# Problem
Every picture is to be removed, and all the data is to be copied exactly.

[Stored data entries]
* * * * *
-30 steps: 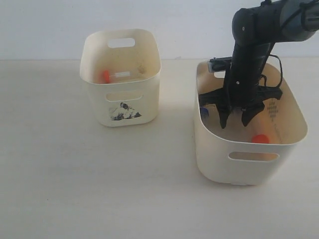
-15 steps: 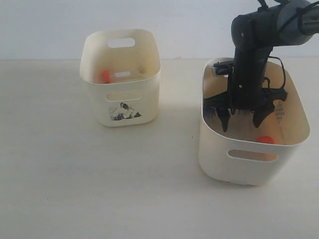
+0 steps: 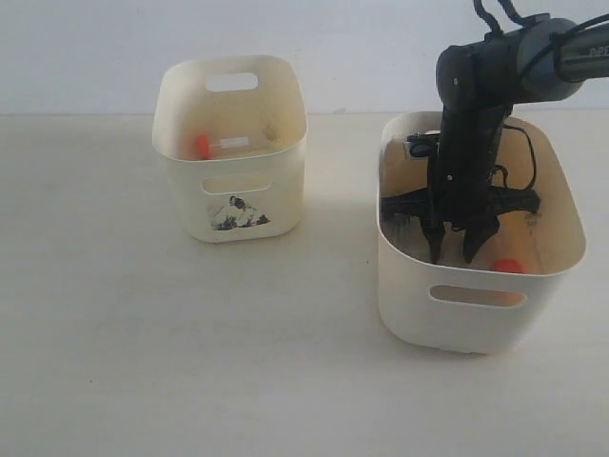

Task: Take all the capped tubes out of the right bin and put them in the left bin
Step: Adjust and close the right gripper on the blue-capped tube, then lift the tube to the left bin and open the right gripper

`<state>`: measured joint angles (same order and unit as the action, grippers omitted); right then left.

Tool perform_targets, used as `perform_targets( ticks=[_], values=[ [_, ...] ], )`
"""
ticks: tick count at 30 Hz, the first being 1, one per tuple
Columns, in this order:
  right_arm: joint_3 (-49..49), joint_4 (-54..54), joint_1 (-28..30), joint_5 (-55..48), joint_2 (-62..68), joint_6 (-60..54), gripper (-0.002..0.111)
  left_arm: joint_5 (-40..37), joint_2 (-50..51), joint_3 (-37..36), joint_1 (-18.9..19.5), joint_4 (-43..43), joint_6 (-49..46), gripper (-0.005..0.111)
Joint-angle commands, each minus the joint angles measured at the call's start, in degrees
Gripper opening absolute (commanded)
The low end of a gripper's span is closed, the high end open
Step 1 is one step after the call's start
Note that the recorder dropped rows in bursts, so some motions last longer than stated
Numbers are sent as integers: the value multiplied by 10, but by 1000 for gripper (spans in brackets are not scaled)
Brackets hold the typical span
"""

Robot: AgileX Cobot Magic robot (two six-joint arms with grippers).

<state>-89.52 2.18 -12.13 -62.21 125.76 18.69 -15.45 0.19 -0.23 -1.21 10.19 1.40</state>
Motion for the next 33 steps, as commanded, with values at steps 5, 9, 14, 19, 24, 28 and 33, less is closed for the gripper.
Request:
perform_targets(
  ticks=[5,9,14,19,24,28,33],
  values=[
    [2,4,2,-58,-3,-5,0,4,-2,2,1,-1,7,4],
    [2,4,2,-73,-45,-23,0,4,-2,2,1,-1,7,4],
    [2,2,2,-73,-115,-36,0,4,-2,2,1,-1,7,4],
    [2,-22,2,-67,-197,-80,0,4,-2,2,1,-1,7,4],
    [2,-233,2,-11,-255,-269,0,4,-2,2,1,-1,7,4],
    [2,-498,1,28,-252,-464,0,4,-2,2,1,-1,7,4],
    [2,-643,-42,124,-217,-566,0,4,-2,2,1,-1,7,4]
  ],
)
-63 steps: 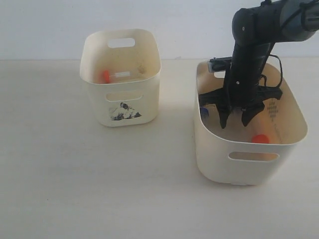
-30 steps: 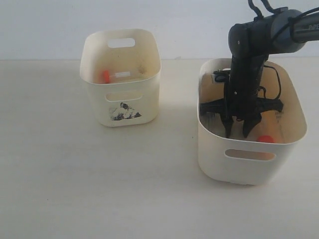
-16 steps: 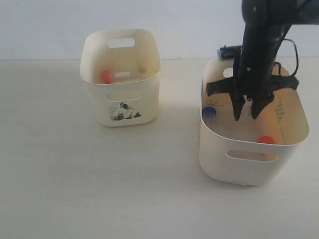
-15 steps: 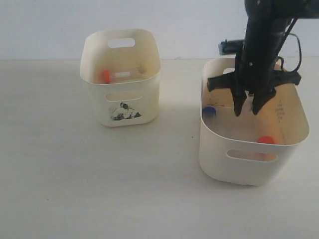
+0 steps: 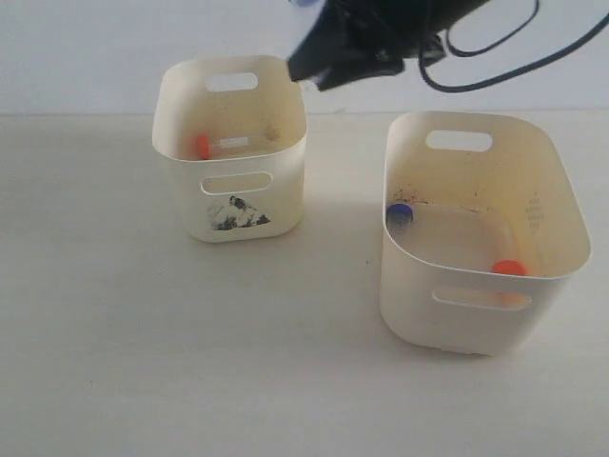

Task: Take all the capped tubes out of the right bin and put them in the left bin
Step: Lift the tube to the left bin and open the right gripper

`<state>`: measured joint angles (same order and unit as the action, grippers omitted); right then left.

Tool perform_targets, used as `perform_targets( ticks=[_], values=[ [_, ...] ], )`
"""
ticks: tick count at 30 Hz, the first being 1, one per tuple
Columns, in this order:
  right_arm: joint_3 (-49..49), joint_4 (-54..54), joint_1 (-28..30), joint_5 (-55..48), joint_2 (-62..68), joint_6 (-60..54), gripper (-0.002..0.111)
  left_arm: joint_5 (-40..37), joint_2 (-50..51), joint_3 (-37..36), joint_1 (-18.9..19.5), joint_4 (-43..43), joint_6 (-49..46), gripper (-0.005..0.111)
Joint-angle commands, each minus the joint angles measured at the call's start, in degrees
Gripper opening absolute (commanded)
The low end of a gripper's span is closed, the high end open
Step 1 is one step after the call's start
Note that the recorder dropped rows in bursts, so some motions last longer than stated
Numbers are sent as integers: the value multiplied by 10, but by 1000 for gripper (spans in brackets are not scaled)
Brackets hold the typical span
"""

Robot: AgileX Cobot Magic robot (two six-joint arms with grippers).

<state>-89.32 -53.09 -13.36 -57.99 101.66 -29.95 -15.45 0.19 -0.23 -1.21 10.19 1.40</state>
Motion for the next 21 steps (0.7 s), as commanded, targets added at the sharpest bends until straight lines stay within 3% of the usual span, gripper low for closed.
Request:
perform_targets(
  ticks=[1,5,10,11,12,14,15,21],
  values=[
    [0,-90,-44,110,31,-82,0,4,-2,2,1,-1,7,4],
    [0,-90,-87,235,65,-100,7,4,-2,2,1,-1,7,4],
    [0,-93,-99,293,96,-89,54,4,-2,2,1,-1,7,4],
    [0,-93,-99,294,98,-81,56,4,-2,2,1,-1,7,4],
    [0,-91,-99,294,98,-68,50,4,-2,2,1,-1,7,4],
    [0,-91,-99,292,93,-59,25,4,-2,2,1,-1,7,4],
    [0,-88,-99,292,87,-59,3,4,-2,2,1,-1,7,4],
    [0,-44,-81,285,26,14,0,4,-2,2,1,-1,7,4]
  ],
)
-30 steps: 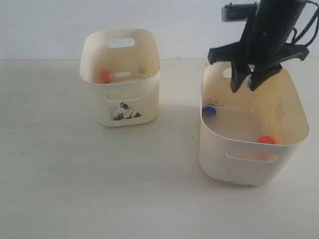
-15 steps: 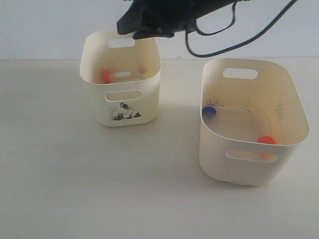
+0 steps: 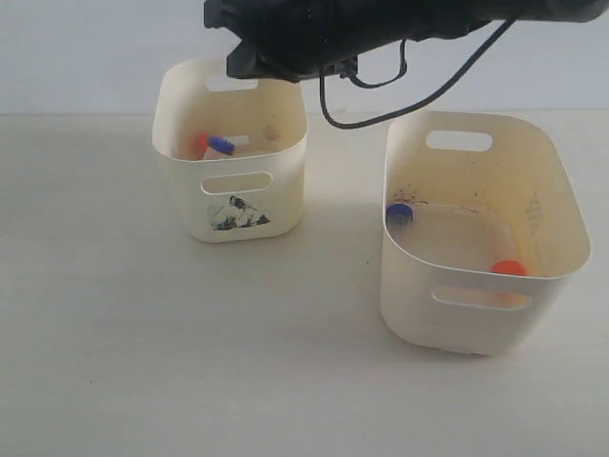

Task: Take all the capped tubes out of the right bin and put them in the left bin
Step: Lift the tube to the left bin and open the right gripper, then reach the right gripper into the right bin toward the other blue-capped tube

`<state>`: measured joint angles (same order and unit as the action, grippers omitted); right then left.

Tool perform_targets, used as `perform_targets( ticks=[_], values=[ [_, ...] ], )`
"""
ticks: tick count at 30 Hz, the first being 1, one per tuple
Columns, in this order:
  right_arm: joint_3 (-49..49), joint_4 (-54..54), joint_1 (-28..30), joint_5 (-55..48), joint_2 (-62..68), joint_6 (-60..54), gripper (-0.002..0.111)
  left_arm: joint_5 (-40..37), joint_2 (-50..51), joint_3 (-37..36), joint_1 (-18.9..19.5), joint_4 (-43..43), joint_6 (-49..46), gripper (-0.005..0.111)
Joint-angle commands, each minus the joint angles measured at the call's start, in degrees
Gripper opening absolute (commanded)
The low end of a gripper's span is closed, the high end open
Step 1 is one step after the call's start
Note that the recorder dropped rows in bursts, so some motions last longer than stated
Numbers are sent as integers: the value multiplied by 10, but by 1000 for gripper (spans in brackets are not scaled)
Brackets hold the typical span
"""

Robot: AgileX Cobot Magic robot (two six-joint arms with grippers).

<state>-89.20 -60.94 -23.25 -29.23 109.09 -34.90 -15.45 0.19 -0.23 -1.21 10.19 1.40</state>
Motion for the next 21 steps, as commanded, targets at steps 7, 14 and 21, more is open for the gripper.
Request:
perform_targets(
  ticks=[7,14,21],
  values=[
    [-1,256,86,-115,-127,273,0,4,-2,2,1,-1,7,4],
    [4,384,133,-283,-124,393,0,4,-2,2,1,-1,7,4],
    [93,354,147,-254,-124,395,0,4,-2,2,1,-1,7,4]
  ],
)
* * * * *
# Response below
-30 steps: 
-15 steps: 
+0 steps: 

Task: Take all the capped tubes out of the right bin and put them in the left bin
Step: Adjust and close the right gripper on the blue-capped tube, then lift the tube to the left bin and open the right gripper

`<state>`: measured joint angles (same order and unit as the action, grippers omitted); right then left.

Tool perform_targets, used as `perform_targets( ticks=[_], values=[ [_, ...] ], )`
"""
ticks: tick count at 30 Hz, the first being 1, one per tuple
Columns, in this order:
  right_arm: joint_3 (-49..49), joint_4 (-54..54), joint_1 (-28..30), joint_5 (-55..48), joint_2 (-62..68), joint_6 (-60..54), gripper (-0.002..0.111)
  left_arm: joint_5 (-40..37), joint_2 (-50..51), joint_3 (-37..36), joint_1 (-18.9..19.5), joint_4 (-43..43), joint_6 (-49..46), gripper (-0.005..0.111)
Joint-angle commands, each minus the joint angles measured at the call's start, in degrees
Gripper opening absolute (commanded)
The low end of a gripper's span is closed, the high end open
Step 1 is one step after the call's start
Note that the recorder dropped rows in bursts, so some motions last longer than stated
Numbers are sent as integers: the value multiplied by 10, but by 1000 for gripper (spans in brackets are not scaled)
Brackets hold the typical span
"""

Robot: AgileX Cobot Magic robot (two six-joint arms with grippers).

<state>-89.52 2.18 -12.13 -62.21 125.76 18.69 -15.45 0.19 -0.23 -1.21 10.19 1.40</state>
Motion for the next 33 steps, as commanded, with values at steps 5, 9, 14, 19, 24, 28 and 33, less is closed for the gripper.
Request:
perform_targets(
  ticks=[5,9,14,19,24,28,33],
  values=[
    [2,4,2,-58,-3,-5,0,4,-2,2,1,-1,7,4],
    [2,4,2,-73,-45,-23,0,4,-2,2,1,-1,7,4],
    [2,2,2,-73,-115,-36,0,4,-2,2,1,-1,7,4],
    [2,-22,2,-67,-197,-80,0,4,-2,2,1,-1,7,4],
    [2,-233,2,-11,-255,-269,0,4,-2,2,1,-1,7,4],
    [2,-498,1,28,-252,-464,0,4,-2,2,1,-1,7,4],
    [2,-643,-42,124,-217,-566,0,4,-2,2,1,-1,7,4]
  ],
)
-63 steps: 
-30 steps: 
-16 steps: 
-15 steps: 
+0 steps: 

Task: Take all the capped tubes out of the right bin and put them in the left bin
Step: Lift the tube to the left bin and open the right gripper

`<state>`: measured joint angles (same order and unit as the action, grippers omitted); right then left.

Tool perform_targets, used as `perform_targets( ticks=[_], values=[ [_, ...] ], )`
"""
ticks: tick count at 30 Hz, the first being 1, one per tuple
Columns, in this order:
  right_arm: joint_3 (-49..49), joint_4 (-54..54), joint_1 (-28..30), joint_5 (-55..48), joint_2 (-62..68), joint_6 (-60..54), gripper (-0.002..0.111)
  left_arm: joint_5 (-40..37), joint_2 (-50..51), joint_3 (-37..36), joint_1 (-18.9..19.5), joint_4 (-43..43), joint_6 (-49..46), gripper (-0.005..0.111)
Joint-angle commands, each minus the joint angles measured at the call's start, in degrees
Gripper opening absolute (commanded)
The low end of a gripper's span is closed, the high end open
Step 1 is one step after the call's start
Note that the recorder dropped rows in bursts, so some motions last longer than stated
Numbers are sent as integers: the value multiplied by 10, but by 1000 for gripper (spans in brackets are not scaled)
Brackets hold the typical span
"""

Robot: AgileX Cobot Magic robot (two six-joint arms with grippers).

<state>-89.32 -53.09 -13.36 -57.99 101.66 -29.95 -15.45 0.19 -0.23 -1.21 10.19 1.40</state>
Motion for the next 21 steps (0.7 s), as commanded, targets added at the sharpest bends until straight lines stay within 3% of the usual span, gripper low for closed.
Request:
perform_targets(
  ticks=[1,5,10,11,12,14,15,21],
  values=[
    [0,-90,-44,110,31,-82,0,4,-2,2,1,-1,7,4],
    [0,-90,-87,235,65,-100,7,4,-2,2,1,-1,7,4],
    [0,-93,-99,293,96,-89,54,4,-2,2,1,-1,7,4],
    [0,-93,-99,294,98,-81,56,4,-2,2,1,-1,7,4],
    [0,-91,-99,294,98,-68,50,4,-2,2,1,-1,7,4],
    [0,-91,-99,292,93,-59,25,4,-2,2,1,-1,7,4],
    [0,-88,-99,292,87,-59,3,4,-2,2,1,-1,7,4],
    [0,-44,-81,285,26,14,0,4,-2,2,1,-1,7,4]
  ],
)
-30 steps: 
-15 steps: 
+0 steps: 

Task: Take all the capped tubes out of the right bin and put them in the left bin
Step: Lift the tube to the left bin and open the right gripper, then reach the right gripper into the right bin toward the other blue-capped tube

`<state>`: measured joint angles (same order and unit as the action, grippers omitted); right then left.

Tool perform_targets, used as `perform_targets( ticks=[_], values=[ [_, ...] ], )`
"""
ticks: tick count at 30 Hz, the first being 1, one per tuple
Columns, in this order:
  right_arm: joint_3 (-49..49), joint_4 (-54..54), joint_1 (-28..30), joint_5 (-55..48), joint_2 (-62..68), joint_6 (-60..54), gripper (-0.002..0.111)
  left_arm: joint_5 (-40..37), joint_2 (-50..51), joint_3 (-37..36), joint_1 (-18.9..19.5), joint_4 (-43..43), joint_6 (-49..46), gripper (-0.005..0.111)
Joint-angle commands, each minus the joint angles measured at the call's start, in degrees
Gripper opening absolute (commanded)
The low end of a gripper's span is closed, the high end open
Step 1 is one step after the call's start
Note that the recorder dropped rows in bursts, so some motions last longer than stated
Numbers are sent as integers: the value multiplied by 10, but by 1000 for gripper (spans in brackets are not scaled)
Brackets hold the typical span
"""

Robot: AgileX Cobot Magic robot (two six-joint arms with grippers).

<state>-89.20 -60.94 -23.25 -29.23 109.09 -34.90 -15.45 0.19 -0.23 -1.21 10.19 1.40</state>
Motion for the next 21 steps, as commanded, targets at steps 7, 14 and 21, more is open for the gripper.
Request:
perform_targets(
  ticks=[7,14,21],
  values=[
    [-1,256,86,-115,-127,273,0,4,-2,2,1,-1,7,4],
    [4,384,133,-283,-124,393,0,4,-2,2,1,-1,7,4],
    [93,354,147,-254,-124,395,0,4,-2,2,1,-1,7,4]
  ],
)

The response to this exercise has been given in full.